Alexandre Lenoir

Visages Paysages


Most vivid is the smell, the volatile emanation of the moist tropical air, ascending amidst webs of exuberant vegetation. Confronting Alexandre Lenoir’s paintings is almost a ‘molecular affair’.[1] However, the activation of the olfactory through the visual, a quasi-synesthetic experience does not always occur in every ‘good’ picture depicting a tropical landscape. What’s at play here is not merely the imagery but also the materiality, embodied in the rugged terrain of the pictorial surface, through an impressively laborious and lengthy process in the artist’s studio.

Each of Lenoir’s paintings is the bearer of its own becoming. From afar and up close, one distinctly sees the piecemeal traces, left through the addition and subtraction of thousands of pieces of masking tapes, as well as holes, marks, and stains–remains from the application of dozens or hundreds of coats of paint, front and back. These strenuous and attentive tasks require the support of three to eight assistants, which is an integral part of the process and highly valued by the artist. In addition, Lenoir has also been working with engineers to develop robotic structures to realize even more ambitious projects. The concept of working inside the studio and with people is essential for him. It is crucial to tame one’s muse and inspiration, and to train one’s attention and creativity through rigidity and collectivity.

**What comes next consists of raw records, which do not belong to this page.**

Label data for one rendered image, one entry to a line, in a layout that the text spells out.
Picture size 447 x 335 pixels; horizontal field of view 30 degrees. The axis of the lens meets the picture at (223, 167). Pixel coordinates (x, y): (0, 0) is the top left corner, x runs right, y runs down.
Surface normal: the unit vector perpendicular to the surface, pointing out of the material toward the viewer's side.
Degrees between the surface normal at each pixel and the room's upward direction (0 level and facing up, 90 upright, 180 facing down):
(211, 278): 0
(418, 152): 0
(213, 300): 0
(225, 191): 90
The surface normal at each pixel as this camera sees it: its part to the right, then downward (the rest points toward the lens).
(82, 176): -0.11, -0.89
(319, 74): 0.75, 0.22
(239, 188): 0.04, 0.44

Such working procedures are loaded up and brought to light not only in a confined space (the studio), but also, rather remarkably, in darkness. The artist projects an existing photograph, most of the time retouched through Photoshop beforehand, to establish the basic structure of a picture. Dimness and enclosure oblige him to “constantly reveal himself and examine his own depth”.[2]  It is the same for his paintings; Lenoir’s techniques, such as covering and tearing, application and cancellation, and pushing paint through the back of the canvas emphasize the unpredictability of the outcome. It is up to the canvas to manifest itself and be discovered. The canvas inhales in the undertaking of loaded operations in the dark, challenging the limit of its own bearing. Excess must be exhaled, breaking through any blackness. Lenoir stands up to himself, to his strength, vitality and vigor, so that the invisible manifests itself, whether it be a perceptual experience of another sensory pathway other than the optical, or something that most will recollect by looking his paintings: a memory.

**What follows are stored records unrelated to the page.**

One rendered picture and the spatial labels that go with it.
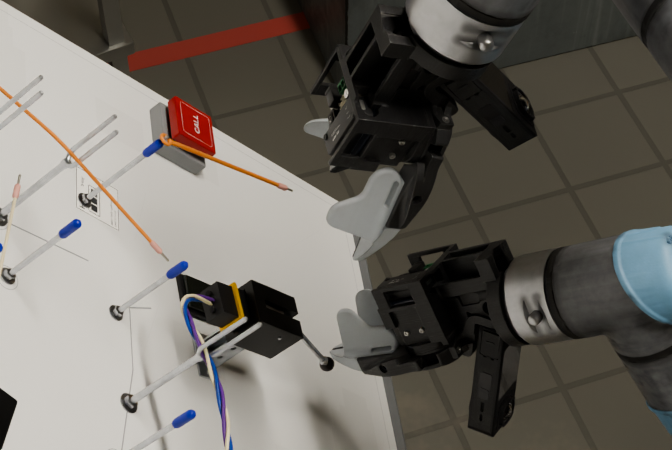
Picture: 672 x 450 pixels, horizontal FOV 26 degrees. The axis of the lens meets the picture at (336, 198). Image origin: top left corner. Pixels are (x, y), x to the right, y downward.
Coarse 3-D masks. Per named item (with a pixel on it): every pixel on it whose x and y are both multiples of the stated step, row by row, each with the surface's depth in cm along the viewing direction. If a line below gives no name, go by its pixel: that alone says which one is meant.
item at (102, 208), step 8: (80, 168) 129; (80, 176) 128; (88, 176) 129; (80, 184) 127; (88, 184) 128; (96, 184) 129; (80, 192) 127; (88, 192) 128; (112, 192) 131; (96, 200) 128; (104, 200) 129; (80, 208) 126; (88, 208) 126; (96, 208) 127; (104, 208) 128; (112, 208) 129; (96, 216) 127; (104, 216) 128; (112, 216) 129; (112, 224) 128
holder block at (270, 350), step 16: (240, 288) 124; (256, 288) 123; (272, 288) 125; (256, 304) 122; (272, 304) 124; (288, 304) 126; (256, 320) 121; (272, 320) 122; (288, 320) 124; (256, 336) 123; (272, 336) 124; (288, 336) 124; (256, 352) 125; (272, 352) 126
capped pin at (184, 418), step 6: (186, 414) 108; (192, 414) 108; (174, 420) 109; (180, 420) 108; (186, 420) 108; (168, 426) 109; (174, 426) 109; (180, 426) 109; (156, 432) 110; (162, 432) 109; (168, 432) 109; (150, 438) 110; (156, 438) 110; (138, 444) 111; (144, 444) 110
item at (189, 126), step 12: (168, 108) 141; (180, 108) 141; (192, 108) 142; (180, 120) 139; (192, 120) 141; (204, 120) 143; (180, 132) 138; (192, 132) 140; (204, 132) 142; (192, 144) 140; (204, 144) 141
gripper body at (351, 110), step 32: (448, 0) 102; (384, 32) 97; (352, 64) 102; (384, 64) 101; (416, 64) 100; (448, 64) 97; (352, 96) 101; (384, 96) 101; (416, 96) 102; (448, 96) 103; (352, 128) 100; (384, 128) 101; (416, 128) 102; (448, 128) 103; (352, 160) 103; (384, 160) 105; (416, 160) 105

The allusion to memory derives largely from the revelation of the contours of a central haunting figure, deprived of any bodily details and discernible identities. They usually appear from colossal shades of natural colors, such as forests and waterfalls. Lenoir admits that indeed, most of the figures are himself. The idea of ‘self-portrait’ here is however not so much autobiographical than universal. In the absence of clues for identification, each apparition is both the artist himself and someone else. Lenoir often describes his life-sized paintings as doors, granting access for the viewer to project oneself into the works and to be fixed in one’s individual temporality.

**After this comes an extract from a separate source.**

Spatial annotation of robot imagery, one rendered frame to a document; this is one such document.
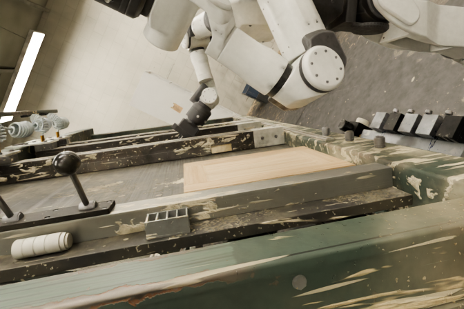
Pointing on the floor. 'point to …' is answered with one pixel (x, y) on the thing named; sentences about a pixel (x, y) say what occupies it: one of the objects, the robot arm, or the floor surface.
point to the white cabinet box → (168, 99)
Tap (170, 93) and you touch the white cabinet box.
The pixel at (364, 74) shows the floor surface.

Consequently, if there are indeed non-representational renderings in the picture, it is neither a stylistic nor formalistic choice. It is memory’s nature of obscurity and fuzziness that conditions the artistic expression through ostensibly ‘abstract’ techniques. Lenoir does not represent or abstract anything. In comparing the end picture with the original, one would look in vain for any similarities except compositional ones. The intent is for something shapeless to incarnate from within a structure. Lenoir’s paintings refuse a simplified or formalist-aesthetic reading. As the artist himself rightfully says, his paintings are about ‘incarnation’.

— Damien Zhang, Director of Aranya Art Center

[1] Brodsky, Joseph. Watermark. The Noonday Press, Farrar, Straus and Giroux, 1993.

[2] Auster, Paul. The Invention of Solitude. Faber & Faber, 2010.